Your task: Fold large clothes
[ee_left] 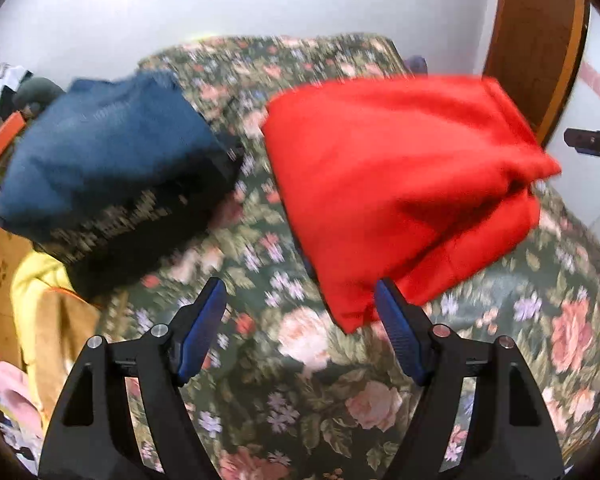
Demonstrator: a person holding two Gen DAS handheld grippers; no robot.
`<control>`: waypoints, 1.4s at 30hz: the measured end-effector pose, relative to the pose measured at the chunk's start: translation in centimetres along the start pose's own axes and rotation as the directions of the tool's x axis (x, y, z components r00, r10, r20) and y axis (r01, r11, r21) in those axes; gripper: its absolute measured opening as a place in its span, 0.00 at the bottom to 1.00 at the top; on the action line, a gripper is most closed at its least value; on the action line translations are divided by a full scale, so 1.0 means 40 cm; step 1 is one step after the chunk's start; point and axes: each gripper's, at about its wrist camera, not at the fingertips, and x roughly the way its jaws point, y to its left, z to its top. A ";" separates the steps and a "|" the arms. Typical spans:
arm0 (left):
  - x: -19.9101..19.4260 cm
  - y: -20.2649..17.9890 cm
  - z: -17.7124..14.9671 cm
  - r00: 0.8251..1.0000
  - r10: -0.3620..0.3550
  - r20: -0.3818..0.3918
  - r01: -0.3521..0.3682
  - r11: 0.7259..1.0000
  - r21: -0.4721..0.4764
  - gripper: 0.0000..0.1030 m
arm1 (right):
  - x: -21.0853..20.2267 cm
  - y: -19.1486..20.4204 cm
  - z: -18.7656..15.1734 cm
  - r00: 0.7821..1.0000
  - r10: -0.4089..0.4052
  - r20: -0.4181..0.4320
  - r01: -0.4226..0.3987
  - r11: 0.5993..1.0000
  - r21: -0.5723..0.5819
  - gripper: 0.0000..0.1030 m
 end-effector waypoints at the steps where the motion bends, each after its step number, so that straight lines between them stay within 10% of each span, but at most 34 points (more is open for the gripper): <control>1: -0.011 0.008 0.013 1.000 0.010 0.018 -0.010 1.000 -0.014 0.73 | 0.000 0.017 0.007 0.999 0.033 -0.001 -0.033 0.999 -0.003 0.77; 8: 0.003 0.082 0.129 0.997 -0.050 0.054 0.059 0.979 -0.195 0.74 | 0.083 0.119 0.035 0.977 0.206 -0.061 -0.207 0.978 -0.012 0.78; 12: 0.118 0.119 0.166 0.955 -0.296 -0.019 0.271 0.897 -0.349 0.74 | 0.161 0.113 0.044 0.964 0.238 -0.117 -0.233 0.971 0.055 0.78; 16: 0.239 0.117 0.162 0.934 -0.339 -0.115 0.271 0.880 -0.391 0.74 | 0.247 0.063 0.041 0.932 0.304 -0.200 -0.268 0.945 0.188 0.78; 22: 0.356 0.131 0.140 0.851 -0.515 -0.100 0.389 0.747 -0.539 0.86 | 0.278 0.045 0.039 0.869 0.425 -0.252 -0.374 0.899 0.226 0.80; 28: 0.364 0.082 0.168 0.824 -0.558 -0.094 0.442 0.738 -0.510 0.87 | 0.324 0.050 0.047 0.807 0.536 -0.248 -0.450 0.830 0.329 0.77; 31: 0.353 0.075 0.168 0.844 -0.528 -0.098 0.420 0.763 -0.491 0.75 | 0.341 0.043 0.042 0.790 0.557 -0.258 -0.433 0.803 0.410 0.59; 36: 0.280 0.107 0.175 0.829 -0.555 -0.061 0.467 0.749 -0.469 0.34 | 0.291 0.052 0.045 0.788 0.559 -0.260 -0.432 0.802 0.412 0.28; 42: 0.125 0.092 0.219 0.860 -0.508 -0.048 0.465 0.819 -0.337 0.28 | 0.177 0.133 0.096 0.808 0.544 -0.225 -0.468 0.825 0.316 0.16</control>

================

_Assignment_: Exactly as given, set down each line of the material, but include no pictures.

_Task response_:
Your task: Fold large clothes
[ee_left] 
Demonstrator: a person holding two Gen DAS handheld grippers; no robot.
`<control>`: waypoints, 1.4s at 30hz: the measured end-effector pose, relative to the pose measured at the chunk's start: translation in centimetres along the start pose's own axes and rotation as the directions of the tool's x axis (x, y, z components r00, r10, r20) and y axis (r01, r11, r21) in those axes; gripper: its absolute measured opening as a place in its span, 0.00 at the bottom to 1.00 at the top; on the action line, a gripper is most closed at its least value; on the action line translations are divided by a full scale, so 1.0 means 40 cm; step 1 is one step after the chunk's start; point and axes: each gripper's, at about its wrist camera, not at the fingertips, and x roughly the way its jaws point, y to its left, z to its top. A ";" separates the steps and a "|" the arms. Typical spans:
arm0 (left):
  - x: -19.9101..19.4260 cm
  - y: -20.2649..17.9890 cm
  - z: -17.7124..14.9671 cm
  - r00: 0.8251..1.0000
  - r10: -0.3620..0.3550
  - r20: -0.3818..0.3918
  - r01: -0.3521..0.3682
  - r11: 0.7259..1.0000
  - r21: -0.4721..0.4764
  - gripper: 0.0000..0.1030 m
arm1 (right):
  - x: -21.0853..20.2267 cm
  - y: -19.1486..20.4204 cm
  - z: -18.7656..15.1734 cm
  - r00: 0.7821..1.0000
  - r10: -0.4089..0.4052
  - r20: -0.4181..0.4320
  - r01: -0.4226..0.3987
  - r11: 0.5993..1.0000
  - r21: -0.5723..0.5819
  - gripper: 0.0000..0.1030 m
 end-effector waypoints at the steps where the motion bends, each after its step number, so that straight lines between them stay within 10% of each span, but at most 34 points (more is open for the gripper): <control>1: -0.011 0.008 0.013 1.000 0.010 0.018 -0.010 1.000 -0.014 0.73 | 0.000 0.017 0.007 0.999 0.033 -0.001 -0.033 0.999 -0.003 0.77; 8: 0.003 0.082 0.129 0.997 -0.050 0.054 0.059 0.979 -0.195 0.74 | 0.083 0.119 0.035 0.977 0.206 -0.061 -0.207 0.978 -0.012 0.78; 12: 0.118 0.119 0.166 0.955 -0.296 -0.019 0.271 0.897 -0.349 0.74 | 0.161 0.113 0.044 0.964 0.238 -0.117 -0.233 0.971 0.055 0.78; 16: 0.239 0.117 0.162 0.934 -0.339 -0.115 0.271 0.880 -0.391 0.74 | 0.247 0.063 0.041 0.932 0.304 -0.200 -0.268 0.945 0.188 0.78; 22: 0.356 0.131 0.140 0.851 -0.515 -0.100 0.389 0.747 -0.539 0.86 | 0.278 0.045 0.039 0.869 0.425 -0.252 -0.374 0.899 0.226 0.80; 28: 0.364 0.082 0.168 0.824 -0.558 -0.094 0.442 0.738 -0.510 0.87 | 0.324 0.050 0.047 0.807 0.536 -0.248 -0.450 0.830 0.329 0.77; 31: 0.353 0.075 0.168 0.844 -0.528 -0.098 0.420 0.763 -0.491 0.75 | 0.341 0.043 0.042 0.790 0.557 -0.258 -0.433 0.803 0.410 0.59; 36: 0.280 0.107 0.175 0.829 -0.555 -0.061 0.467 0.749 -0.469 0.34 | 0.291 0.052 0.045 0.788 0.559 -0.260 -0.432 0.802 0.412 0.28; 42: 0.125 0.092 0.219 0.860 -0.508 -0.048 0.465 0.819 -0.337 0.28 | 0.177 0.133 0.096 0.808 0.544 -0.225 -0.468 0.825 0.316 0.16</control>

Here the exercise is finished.